Reed Memorial Library
- our collection of non-field-guide books (nature essays, guides to regional geology and natural history, etc.).
- references on a wide variety of “nature” topics.
- picture books (“coffee table” type).
- tables and comfortable chairs (during free time, campers often enjoy reading or working in this group space).
- an additional teaching station.
- storage space for camper collections.
- additional exhibits (including some museum-quality rocks, minerals, and fossils).
Field & Laboratory Equipment
Many of the following may be borrowed by the campers during their free time:
- insect collecting nets (both aerial and dip)

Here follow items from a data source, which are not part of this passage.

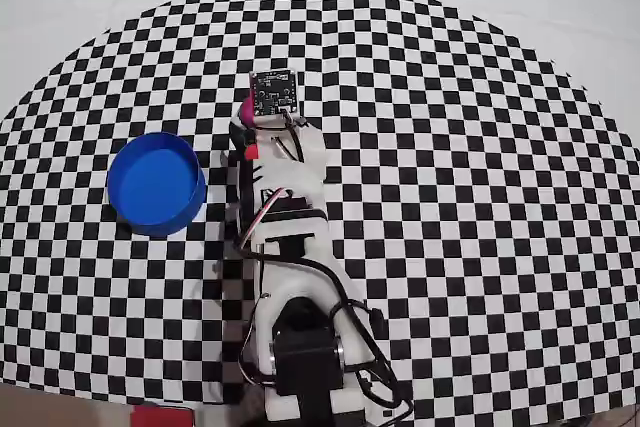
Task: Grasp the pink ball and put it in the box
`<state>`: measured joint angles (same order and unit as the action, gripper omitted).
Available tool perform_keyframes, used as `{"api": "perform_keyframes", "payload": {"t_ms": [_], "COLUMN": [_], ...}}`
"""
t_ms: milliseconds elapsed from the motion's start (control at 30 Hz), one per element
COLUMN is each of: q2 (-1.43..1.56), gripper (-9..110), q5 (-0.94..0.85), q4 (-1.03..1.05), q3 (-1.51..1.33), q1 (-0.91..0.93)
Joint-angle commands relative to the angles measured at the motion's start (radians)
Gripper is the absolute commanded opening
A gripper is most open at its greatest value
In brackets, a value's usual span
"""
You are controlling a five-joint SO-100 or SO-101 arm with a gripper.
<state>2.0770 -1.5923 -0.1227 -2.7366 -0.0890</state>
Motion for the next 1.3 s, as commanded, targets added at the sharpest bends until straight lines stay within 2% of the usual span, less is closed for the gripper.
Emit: {"api": "perform_keyframes", "payload": {"t_ms": [0, 1267], "q2": [-0.017, -0.331], "gripper": [26, 26], "q5": [0.005, 0.005], "q4": [-0.015, -0.046], "q3": [0.055, 0.261], "q1": [0.002, -0.035]}}
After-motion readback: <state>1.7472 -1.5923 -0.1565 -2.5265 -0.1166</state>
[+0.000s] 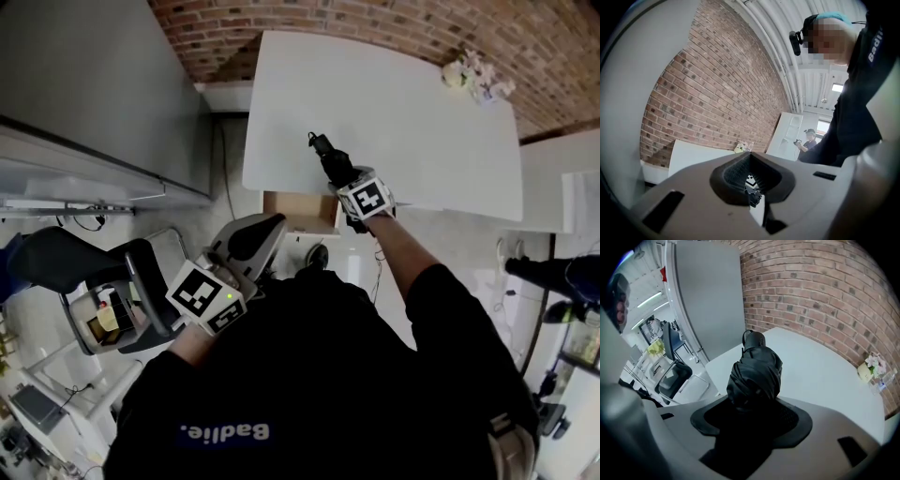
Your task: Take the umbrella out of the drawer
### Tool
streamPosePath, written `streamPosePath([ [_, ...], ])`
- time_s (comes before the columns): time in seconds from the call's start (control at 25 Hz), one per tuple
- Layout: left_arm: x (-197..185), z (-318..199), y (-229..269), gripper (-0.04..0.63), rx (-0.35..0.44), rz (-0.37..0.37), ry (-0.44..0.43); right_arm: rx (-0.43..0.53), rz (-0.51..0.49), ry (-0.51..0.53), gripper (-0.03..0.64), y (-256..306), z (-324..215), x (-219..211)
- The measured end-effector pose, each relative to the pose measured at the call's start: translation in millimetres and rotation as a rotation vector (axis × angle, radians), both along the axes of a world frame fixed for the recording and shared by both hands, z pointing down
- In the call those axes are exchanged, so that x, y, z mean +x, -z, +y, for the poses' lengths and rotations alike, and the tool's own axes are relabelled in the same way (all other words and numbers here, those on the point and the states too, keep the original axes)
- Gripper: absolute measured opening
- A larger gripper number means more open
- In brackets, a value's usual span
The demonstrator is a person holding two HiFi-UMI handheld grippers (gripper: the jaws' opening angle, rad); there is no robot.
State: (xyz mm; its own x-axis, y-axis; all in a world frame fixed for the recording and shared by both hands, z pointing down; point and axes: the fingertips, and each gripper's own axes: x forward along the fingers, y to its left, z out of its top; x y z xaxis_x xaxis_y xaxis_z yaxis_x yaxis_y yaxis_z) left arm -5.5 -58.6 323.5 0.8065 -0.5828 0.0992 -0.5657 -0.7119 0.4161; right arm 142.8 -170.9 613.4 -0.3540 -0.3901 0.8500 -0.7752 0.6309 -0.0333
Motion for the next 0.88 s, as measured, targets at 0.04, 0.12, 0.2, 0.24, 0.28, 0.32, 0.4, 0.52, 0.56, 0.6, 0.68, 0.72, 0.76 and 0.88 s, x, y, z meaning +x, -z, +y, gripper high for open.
streamPosePath([
  [0.04,-0.5,-1.3,-0.1,-0.003,-0.003,-0.005,0.006,-0.003,0.004,-0.006,0.272,-2.4,-7.9,2.0],
  [0.12,-2.4,-4.9,-0.3,-0.002,-0.008,-0.015,0.02,-0.011,0.015,-0.01,0.272,-10.0,-22.6,5.2],
  [0.2,-5.2,-8.6,-0.7,-0.002,-0.011,-0.021,0.041,-0.029,0.025,-0.014,0.272,-21.3,-34.1,8.1],
  [0.24,-6.9,-10.2,-1.1,-0.003,-0.012,-0.022,0.052,-0.039,0.034,-0.019,0.272,-27.3,-38.8,10.2],
  [0.28,-8.5,-11.6,-1.8,-0.002,-0.014,-0.023,0.062,-0.049,0.042,-0.025,0.273,-33.3,-42.9,12.6],
  [0.32,-9.7,-12.9,-2.7,-0.003,-0.016,-0.025,0.071,-0.058,0.049,-0.031,0.272,-39.0,-46.3,14.7],
  [0.4,-11.9,-15.2,-4.6,-0.002,-0.018,-0.031,0.085,-0.075,0.057,-0.04,0.273,-49.2,-52.2,17.7],
  [0.52,-16.0,-18.4,-5.9,-0.002,-0.029,-0.033,0.11,-0.098,0.057,-0.046,0.273,-62.5,-58.6,18.2],
  [0.56,-18.0,-19.3,-6.1,-0.002,-0.029,-0.033,0.117,-0.103,0.052,-0.046,0.273,-65.8,-60.8,17.0],
  [0.6,-20.4,-20.4,-6.0,-0.002,-0.028,-0.033,0.125,-0.105,0.045,-0.044,0.273,-68.2,-63.2,15.2],
  [0.68,-25.7,-22.2,-6.1,-0.003,-0.029,-0.032,0.14,-0.106,0.043,-0.042,0.275,-72.6,-66.1,13.1],
  [0.72,-28.0,-22.4,-6.8,-0.002,-0.03,-0.033,0.145,-0.108,0.049,-0.042,0.276,-74.8,-66.3,13.6],
  [0.76,-29.5,-22.3,-7.5,-0.002,-0.031,-0.034,0.146,-0.11,0.053,-0.042,0.278,-76.7,-66.4,13.9],
  [0.88,-29.9,-20.6,-7.4,-0.003,-0.028,-0.032,0.142,-0.106,0.047,-0.032,0.29,-78.8,-68.0,13.7],
])
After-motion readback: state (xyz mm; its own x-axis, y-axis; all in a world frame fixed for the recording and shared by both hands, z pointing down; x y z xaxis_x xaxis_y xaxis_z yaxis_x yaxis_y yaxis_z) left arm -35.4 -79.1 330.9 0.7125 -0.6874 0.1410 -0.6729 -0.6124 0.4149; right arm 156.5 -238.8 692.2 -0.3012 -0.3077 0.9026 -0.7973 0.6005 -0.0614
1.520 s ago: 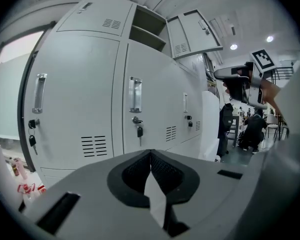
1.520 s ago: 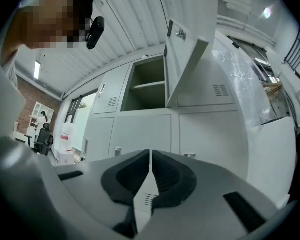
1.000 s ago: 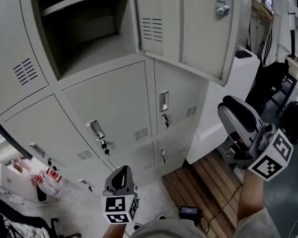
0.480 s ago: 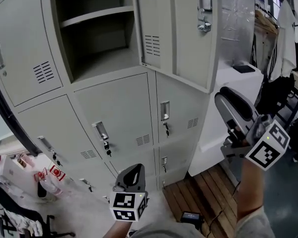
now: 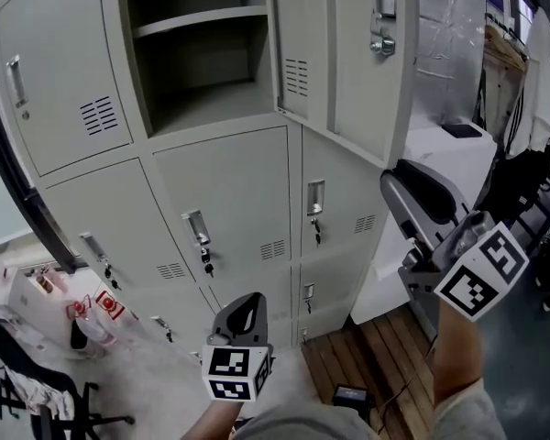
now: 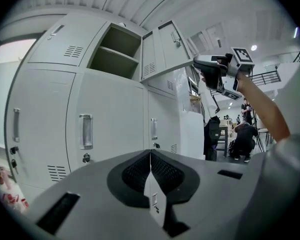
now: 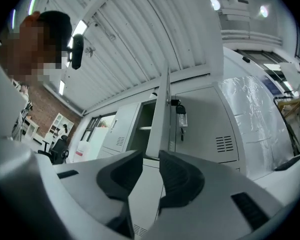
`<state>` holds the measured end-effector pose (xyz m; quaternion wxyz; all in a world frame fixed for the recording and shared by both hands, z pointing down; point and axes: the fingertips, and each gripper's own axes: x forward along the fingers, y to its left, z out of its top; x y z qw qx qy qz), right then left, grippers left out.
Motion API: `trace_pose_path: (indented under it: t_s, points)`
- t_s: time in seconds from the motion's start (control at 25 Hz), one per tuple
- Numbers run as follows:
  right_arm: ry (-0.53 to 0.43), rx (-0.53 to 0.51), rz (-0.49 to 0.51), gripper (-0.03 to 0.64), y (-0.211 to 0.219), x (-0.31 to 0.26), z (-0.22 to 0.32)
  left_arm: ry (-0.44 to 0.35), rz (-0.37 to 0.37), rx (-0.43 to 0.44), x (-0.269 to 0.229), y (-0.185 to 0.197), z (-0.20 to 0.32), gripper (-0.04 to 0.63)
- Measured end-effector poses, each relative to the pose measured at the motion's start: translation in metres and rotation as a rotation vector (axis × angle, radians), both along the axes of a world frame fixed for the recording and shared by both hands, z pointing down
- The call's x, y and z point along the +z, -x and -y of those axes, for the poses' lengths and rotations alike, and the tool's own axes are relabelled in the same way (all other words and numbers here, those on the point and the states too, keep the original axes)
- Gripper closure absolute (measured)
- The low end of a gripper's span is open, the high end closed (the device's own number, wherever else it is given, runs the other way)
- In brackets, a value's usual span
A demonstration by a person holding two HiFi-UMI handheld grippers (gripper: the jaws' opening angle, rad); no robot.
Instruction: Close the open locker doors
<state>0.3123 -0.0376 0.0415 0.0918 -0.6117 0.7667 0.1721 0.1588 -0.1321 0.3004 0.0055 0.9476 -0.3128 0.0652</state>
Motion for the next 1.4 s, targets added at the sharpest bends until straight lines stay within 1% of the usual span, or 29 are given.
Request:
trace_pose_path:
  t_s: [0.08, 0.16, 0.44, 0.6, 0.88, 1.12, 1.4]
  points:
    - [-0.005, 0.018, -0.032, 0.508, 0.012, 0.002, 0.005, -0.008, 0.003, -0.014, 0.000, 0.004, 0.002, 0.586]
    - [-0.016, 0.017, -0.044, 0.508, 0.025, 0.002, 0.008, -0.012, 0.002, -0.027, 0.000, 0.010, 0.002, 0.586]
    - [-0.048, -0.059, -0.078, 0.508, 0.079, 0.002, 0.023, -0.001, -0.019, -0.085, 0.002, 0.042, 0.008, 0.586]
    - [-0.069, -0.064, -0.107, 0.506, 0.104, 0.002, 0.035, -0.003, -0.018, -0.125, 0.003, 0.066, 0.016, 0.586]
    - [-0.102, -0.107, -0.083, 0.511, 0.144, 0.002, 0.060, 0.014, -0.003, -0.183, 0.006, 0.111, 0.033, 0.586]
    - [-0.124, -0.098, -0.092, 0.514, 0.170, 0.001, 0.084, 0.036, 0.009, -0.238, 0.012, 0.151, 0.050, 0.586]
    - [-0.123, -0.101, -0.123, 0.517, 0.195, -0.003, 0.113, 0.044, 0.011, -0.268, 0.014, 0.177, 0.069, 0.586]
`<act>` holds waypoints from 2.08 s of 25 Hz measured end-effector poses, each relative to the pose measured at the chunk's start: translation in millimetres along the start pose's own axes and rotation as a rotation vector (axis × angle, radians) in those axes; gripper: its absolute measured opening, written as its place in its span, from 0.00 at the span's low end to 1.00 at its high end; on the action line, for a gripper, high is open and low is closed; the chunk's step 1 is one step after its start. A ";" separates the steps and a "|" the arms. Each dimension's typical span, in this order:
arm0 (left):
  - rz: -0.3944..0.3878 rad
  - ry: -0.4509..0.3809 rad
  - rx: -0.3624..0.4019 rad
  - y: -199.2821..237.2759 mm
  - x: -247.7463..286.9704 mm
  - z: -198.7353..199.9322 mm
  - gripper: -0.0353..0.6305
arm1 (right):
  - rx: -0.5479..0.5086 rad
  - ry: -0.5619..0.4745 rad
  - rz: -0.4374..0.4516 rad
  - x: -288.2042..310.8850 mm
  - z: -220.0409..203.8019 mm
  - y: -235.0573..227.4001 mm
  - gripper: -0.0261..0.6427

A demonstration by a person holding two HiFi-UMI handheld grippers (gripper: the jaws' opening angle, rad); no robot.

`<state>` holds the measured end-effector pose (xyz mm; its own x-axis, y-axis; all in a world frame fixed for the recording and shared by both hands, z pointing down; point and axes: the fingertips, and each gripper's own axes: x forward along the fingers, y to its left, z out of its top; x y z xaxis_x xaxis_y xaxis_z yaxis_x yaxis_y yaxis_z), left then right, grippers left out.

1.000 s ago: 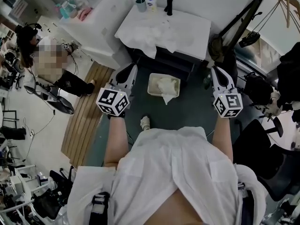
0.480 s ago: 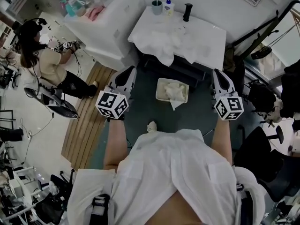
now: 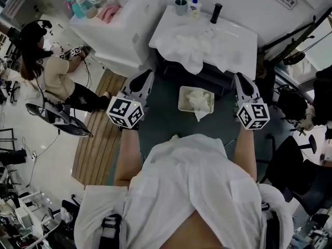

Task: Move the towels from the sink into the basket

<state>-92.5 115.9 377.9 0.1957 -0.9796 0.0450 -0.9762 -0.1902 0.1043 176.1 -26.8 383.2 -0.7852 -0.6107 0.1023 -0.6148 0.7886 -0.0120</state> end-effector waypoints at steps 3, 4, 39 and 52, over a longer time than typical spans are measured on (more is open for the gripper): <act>-0.014 0.002 -0.013 11.4 5.6 -3.1 0.08 | -0.006 0.014 -0.005 9.5 -1.8 4.6 0.09; -0.019 0.002 -0.016 14.1 8.4 -4.4 0.08 | -0.008 0.018 -0.007 12.6 -2.7 4.4 0.09; -0.211 0.068 0.010 129.0 254.7 -0.5 0.08 | -0.051 0.313 0.264 248.4 -75.7 -15.5 0.43; -0.454 0.135 -0.008 156.5 322.1 -19.9 0.08 | -0.118 0.609 0.213 312.5 -163.8 13.9 0.49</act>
<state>-180.4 -228.1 428.5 0.6133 -0.7804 0.1216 -0.7885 -0.5961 0.1513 -65.7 -194.9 577.9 -0.6856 -0.3173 0.6552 -0.4111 0.9115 0.0112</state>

- rock hammers and chisels
- animal traps
- sketch pads and paints
- hand lenses
The total reading collection (including field guides) is about 1,000 volumes.
All exhibits (and the reference collections too) come only from our “local” area, defined as in and around camp and from areas where we take trips. Roughly this encompasses southeast to Plum Island, Massachusetts; northeast to Mt. Katahdin in Maine; northwest to the Lake Champlain Islands; and southwest to the cave areas around Schoharie, New York.